Pilletjes waren vaak het onderwerp van gesprek in de verjaardagskring bij mijn ouders. Mannen aan de ene kant van de kamer, vrouwen aan de andere. Op tafel de flessen jenever, boerenjongens en bessenjenever. Soms ook advocaat en altijd sigaren en sigaretten. Er werd gerookt bij het leven, ook door ome Theo, die zwaar astmatisch was en de avond hoestend doorbracht, met een rooie kop, een paar oude Ruttes en zijn Laurens no. 10. Ik moest ze geregeld halen bij de sigarenboer in de straat, die vroeger een turnfenomeen was. Toen was het nog na de topsport de sigarenwinkel.

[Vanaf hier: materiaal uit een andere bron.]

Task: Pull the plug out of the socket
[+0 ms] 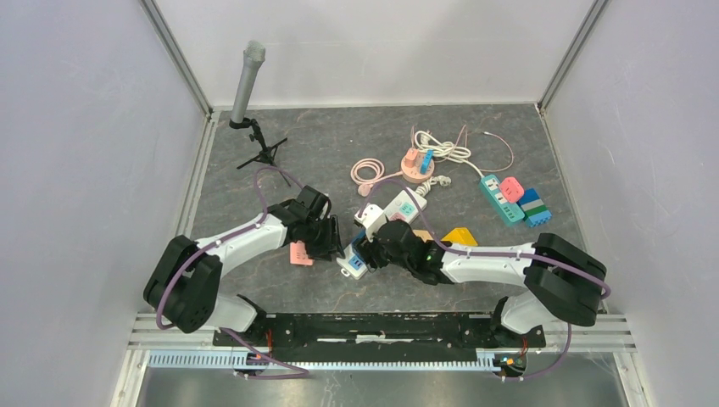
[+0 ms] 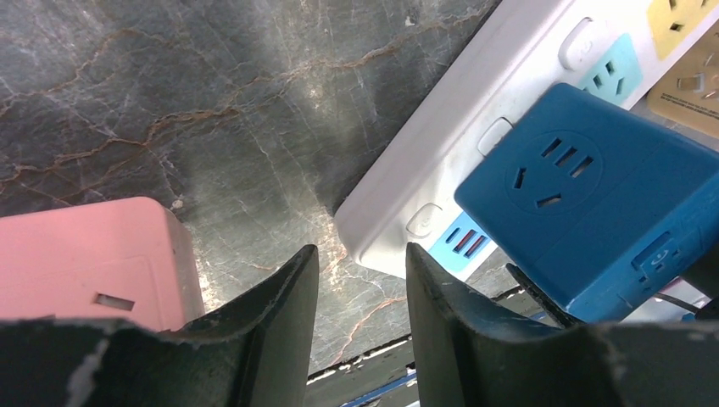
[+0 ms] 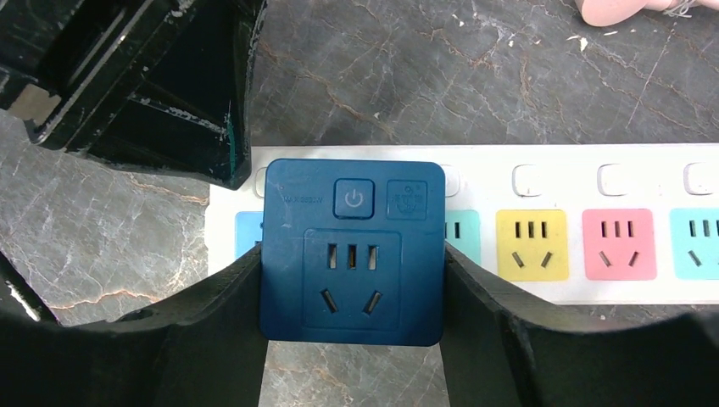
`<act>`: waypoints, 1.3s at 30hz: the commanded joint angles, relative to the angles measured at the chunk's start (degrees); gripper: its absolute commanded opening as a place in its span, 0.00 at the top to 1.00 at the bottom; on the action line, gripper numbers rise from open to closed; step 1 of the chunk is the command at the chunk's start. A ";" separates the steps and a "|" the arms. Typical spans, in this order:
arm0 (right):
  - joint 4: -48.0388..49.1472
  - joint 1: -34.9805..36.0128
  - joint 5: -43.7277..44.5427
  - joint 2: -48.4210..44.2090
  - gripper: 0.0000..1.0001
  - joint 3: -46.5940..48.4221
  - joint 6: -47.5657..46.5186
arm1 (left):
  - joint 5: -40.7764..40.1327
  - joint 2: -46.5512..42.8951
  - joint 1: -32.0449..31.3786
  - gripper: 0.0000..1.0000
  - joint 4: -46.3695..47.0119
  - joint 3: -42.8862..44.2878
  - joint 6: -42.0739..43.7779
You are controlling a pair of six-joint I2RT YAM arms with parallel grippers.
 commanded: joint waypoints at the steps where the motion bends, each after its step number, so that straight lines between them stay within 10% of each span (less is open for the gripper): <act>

Het gezelschap werd in de loop van de jaren kleiner, het drankgebruik minder, de oprotkoffie kwam steeds vroeger, roken raakte in onbruik, maar de pilletjes bleven. Ze hielden ome Theo tot zijn tachtigste op de been. Zijn vrouw, tante Elly, die altijd bijzondere ziektes had en dokters die nooit deugden, ging door met zuchten en steunen tot haar vier en negentigste. Ook oom Jan, die op iedere verjaardag met dezelfde mop over klimkroten kwam, haalde de negentig, evenals mijn moeder. Het was haar laatste verjaardag, we hebben hem in stijl gevierd.

Ik ben naar Skyros-stad gelopen, vier en een halve kilometer, om koffie te drinken. In de pittoreske hoofdstraat (heel het stadje is één romantisch schilderij) bevinden zich twee apotheken. Bakken vol pillen. Een geruststellende gedachte. Ik weet niet of je ook nog ergens Laurens no. 10 kunt kopen.